* Task objective: Look through the listing below, find every line with the string "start", and copy it.

* Data extract:
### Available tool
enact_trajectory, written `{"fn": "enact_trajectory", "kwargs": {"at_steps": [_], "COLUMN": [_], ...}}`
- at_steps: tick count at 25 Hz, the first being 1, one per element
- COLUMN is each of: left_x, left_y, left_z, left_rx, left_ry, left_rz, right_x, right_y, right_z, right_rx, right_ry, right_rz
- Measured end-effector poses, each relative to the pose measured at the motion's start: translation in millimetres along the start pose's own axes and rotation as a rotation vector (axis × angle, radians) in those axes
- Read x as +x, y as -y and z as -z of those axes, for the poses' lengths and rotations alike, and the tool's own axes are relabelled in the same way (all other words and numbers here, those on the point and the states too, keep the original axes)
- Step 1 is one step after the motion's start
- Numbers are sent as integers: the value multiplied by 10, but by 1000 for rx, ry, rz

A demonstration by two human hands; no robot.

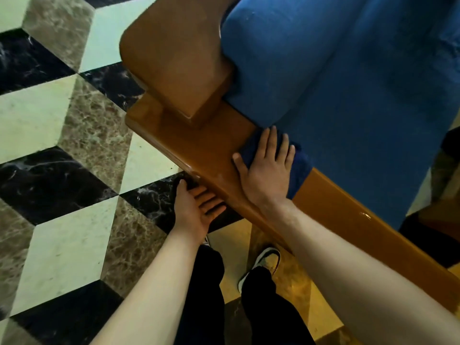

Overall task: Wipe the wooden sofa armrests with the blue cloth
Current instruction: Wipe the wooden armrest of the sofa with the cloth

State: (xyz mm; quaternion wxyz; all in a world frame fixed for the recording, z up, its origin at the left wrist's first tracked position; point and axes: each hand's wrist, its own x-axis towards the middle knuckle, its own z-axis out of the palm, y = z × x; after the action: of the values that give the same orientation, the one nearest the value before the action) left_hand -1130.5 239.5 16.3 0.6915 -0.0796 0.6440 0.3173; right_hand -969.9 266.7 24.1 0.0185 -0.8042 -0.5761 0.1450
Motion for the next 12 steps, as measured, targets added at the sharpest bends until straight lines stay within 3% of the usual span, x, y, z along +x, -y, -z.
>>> {"fn": "enact_trajectory", "kwargs": {"at_steps": [2,6,12], "left_x": [64,178,172], "left_y": [-121,-379,-618], "left_z": [104,223,38], "left_rx": [-10,-29,97], "left_ry": [3,30,50], "left_rz": [-11,-70,-198], "right_x": [-176,-224,-213], "right_y": [222,671,751], "right_z": [-97,-247,-329], "right_rx": [-21,-157,-173], "right_ry": [11,59,-22], "right_rz": [63,459,407]}}
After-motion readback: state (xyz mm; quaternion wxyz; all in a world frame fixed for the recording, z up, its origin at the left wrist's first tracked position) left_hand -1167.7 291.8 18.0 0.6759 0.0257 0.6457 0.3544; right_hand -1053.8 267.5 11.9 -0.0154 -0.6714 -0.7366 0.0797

* Solution to this exercise:
- Measured end-effector poses, each relative to the pose measured at the motion's start: translation in millimetres along the start pose's own axes and rotation as a rotation vector (axis × angle, radians) in those axes
- Step 1 is one step after the motion's start

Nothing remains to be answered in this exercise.